В один весенний вечер 1942 года, у моего отца, внезапно, поднялась температура. Несмотря на уже поздний час, я позвал врача. Врач – венгерский еврей, живший в доме напротив, тотчас пришел. Он нашел у больного острое инфекционное заболевание кишечника, приписал какое-то лекарство, но уходя, уже у дверей нашей квартиры, остановил меня и сказал: "Настоящее заболевание совершенно не опасно, и пройдет через пару дней, но я прощупал у вашего отца небольшую опухоль в области мочевого пузыря. Теперь я не могу вам сказать, что это за опухоль, но когда ваш батюшка выздоровеет от теперешней болезни, нужно будет заняться ее изучением". Я передал матери слова врача; в ту ночь мы плохо спали. Дня через два, как сказал нам врач, отец встал с постели, и был внешне здоров, как и прежде; но для меня и мамы жизнь уже изменилась, и как бы померкла. Мы растерялись, совершенно не зная, что предпринять, а рассказать все отцу – не решались. До сих пор, между нами тремя не существовало никаких секретов, и было ново и грустно скрывать от отца его собственное положение. Шла война, мы были замкнуты в Танжере, а в этом городе, не имелось ни одного приличного рентгеновского кабинета. Каждый раз, когда врач осматривал моего отца, он нащупывал эту опухоль, которая продолжала расти. Наконец он сам стал замечать, что с ним творится что-то неладное, но не хотел придавать этому значения. Прошло около года, и мы, хотя и не без труда, уговорили его пойти к самому лучшему в городе хирургу, итальянскому еврею, профессору Бедарида. После очень внимательного осмотра больного, Бедарида мне сказал:
"К сожалению, в Танжере, нет никакой возможности сделать приличную радиографию, но я уверен, что у вашего родителя наружная опухоль на мочевом пузыре. По-моему, она, пока, доброкачественная, но может, со временем, превратиться в рак. Если вы желаете – я возьмусь его оперировать, но предупреждаю: за исход не ручаюсь. Во всяком случае ему следует лечь ко мне в клинику. Нужно будет, до операции, попытаться укрепить сердце, которое у него сильно ослабело".
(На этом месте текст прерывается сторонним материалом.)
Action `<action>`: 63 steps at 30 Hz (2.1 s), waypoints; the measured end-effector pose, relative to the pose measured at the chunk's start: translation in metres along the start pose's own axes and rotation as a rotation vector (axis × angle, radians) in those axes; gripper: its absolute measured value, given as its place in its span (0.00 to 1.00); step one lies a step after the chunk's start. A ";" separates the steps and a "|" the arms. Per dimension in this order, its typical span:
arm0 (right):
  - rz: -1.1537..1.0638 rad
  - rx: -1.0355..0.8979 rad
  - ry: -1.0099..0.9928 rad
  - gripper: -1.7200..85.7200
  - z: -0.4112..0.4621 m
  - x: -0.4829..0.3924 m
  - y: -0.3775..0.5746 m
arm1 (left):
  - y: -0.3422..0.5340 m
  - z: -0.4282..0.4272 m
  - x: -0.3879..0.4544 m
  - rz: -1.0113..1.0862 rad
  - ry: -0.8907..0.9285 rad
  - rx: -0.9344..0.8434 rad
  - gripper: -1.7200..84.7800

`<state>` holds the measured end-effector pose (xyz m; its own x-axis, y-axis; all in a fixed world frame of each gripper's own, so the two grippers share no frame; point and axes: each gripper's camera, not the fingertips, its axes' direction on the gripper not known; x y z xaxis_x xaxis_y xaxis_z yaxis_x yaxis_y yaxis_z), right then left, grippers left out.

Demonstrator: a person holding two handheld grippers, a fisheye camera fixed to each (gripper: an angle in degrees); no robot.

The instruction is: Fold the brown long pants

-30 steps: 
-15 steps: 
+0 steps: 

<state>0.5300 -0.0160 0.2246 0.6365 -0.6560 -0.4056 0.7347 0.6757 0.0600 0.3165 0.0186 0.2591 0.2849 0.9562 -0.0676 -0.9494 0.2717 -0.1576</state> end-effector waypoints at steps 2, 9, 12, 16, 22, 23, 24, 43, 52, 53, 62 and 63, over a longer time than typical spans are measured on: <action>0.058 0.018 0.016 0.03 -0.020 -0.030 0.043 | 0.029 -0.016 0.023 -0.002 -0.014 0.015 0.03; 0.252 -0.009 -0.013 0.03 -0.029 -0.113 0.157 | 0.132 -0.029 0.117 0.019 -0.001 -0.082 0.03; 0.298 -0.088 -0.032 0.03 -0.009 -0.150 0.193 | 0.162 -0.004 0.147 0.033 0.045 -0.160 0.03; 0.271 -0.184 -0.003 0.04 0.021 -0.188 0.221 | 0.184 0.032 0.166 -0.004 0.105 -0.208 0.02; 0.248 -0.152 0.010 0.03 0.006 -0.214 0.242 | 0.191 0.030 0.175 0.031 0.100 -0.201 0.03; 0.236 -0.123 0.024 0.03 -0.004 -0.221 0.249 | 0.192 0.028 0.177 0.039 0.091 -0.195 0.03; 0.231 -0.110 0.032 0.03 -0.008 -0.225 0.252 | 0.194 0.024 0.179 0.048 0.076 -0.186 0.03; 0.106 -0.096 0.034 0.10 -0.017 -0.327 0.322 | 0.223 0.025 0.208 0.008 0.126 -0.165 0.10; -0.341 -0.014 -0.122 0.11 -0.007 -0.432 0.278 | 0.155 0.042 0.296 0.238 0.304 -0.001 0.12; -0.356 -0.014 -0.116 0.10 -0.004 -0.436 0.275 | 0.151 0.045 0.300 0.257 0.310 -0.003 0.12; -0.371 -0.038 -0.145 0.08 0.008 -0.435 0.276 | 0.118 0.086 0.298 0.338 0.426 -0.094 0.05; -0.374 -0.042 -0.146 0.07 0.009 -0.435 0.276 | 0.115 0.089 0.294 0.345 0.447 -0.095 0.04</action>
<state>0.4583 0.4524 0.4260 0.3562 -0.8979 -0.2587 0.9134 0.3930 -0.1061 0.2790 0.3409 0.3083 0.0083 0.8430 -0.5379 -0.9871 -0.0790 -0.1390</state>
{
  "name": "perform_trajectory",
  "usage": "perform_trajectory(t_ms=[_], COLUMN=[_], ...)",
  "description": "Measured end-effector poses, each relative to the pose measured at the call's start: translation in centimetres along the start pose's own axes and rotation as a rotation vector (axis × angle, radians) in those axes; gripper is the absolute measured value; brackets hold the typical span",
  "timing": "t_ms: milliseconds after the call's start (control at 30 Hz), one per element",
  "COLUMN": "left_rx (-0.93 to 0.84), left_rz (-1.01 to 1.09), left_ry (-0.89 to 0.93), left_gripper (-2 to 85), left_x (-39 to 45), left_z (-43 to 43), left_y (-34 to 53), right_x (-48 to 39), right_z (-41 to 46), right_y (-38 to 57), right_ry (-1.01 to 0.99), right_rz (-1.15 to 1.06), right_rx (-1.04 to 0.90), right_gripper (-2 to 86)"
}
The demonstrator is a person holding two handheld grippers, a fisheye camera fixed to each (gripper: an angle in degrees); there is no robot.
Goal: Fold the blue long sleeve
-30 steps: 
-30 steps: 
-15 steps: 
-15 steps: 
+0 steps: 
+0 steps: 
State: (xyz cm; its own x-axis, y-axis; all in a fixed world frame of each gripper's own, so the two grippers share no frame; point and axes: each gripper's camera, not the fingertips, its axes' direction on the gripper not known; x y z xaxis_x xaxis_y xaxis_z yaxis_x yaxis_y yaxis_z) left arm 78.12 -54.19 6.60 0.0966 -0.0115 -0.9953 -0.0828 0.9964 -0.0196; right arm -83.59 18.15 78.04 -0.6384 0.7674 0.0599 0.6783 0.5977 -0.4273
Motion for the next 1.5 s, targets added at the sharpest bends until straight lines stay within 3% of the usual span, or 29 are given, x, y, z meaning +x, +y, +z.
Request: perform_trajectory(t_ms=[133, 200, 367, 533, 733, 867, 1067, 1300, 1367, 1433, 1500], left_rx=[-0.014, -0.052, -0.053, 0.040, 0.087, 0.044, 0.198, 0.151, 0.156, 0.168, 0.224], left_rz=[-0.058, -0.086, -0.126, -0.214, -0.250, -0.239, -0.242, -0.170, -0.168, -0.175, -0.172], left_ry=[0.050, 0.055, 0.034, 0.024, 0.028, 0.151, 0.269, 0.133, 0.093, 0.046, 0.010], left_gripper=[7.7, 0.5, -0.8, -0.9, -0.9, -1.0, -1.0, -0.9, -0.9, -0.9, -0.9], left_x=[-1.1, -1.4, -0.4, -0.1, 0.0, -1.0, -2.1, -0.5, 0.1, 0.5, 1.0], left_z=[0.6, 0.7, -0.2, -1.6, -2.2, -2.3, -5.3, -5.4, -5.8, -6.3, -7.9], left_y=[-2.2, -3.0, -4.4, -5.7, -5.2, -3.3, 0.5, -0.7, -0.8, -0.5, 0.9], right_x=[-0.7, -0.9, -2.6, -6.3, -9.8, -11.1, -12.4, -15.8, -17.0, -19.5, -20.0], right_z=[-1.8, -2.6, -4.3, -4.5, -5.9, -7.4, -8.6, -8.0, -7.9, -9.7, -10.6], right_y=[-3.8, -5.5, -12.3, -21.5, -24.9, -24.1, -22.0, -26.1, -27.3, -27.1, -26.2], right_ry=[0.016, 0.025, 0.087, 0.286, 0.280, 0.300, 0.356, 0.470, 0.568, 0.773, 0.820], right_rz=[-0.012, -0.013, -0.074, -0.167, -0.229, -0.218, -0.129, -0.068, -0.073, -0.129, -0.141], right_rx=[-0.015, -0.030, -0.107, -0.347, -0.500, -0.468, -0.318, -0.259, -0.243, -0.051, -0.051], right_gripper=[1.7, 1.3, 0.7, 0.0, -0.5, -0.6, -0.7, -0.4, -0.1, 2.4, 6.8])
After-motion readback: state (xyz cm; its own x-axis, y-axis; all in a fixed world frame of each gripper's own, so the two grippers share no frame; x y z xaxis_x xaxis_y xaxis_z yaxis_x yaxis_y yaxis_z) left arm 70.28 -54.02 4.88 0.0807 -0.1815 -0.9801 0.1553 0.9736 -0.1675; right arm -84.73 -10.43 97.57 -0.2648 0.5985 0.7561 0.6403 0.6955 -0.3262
После этого диагноза, посоветовавшись предварительно с матерью, я решил все открыть отцу, и объяснить ему его положение. Помню: папа сидел на балконе, и грустно смотрел с него на немногочисленных прохожих, когда я, несмело, подошел к нему и, слегка заикаясь, изложил ему суть дела. Он очень рассердился: "Никакой операции я не хочу. Буду жить столько сколько мне Бог даст еще жизни; а тебе запрещаю, раз и навсегда, напоминать мне о моей болезни". Я замолчал, и исполнил, до самого конца, его приказ. Болей у отца не было, но опухоль быстро росла, а сам он стал сильно худеть. Несмотря на это, отец, как и прежде, продолжал участвовать в жизни нашего домашнего пансиона, раздавал бедным деньги, получаемые им от Еврейского Мирового Конгресса, и вел, с этим последним, аккуратную переписку. Кроме того он, как и мы все, с прежним живым интересом, следил за мировыми событиями.
С некоторых пор у нас начал столоваться бывший итальянский полковник, еврей, вынужденный, в силу антиеврейских законов, уйти в отставку. Полковник Витали, вскоре сделался нашим другом, и всячески старался нас морально поддержать.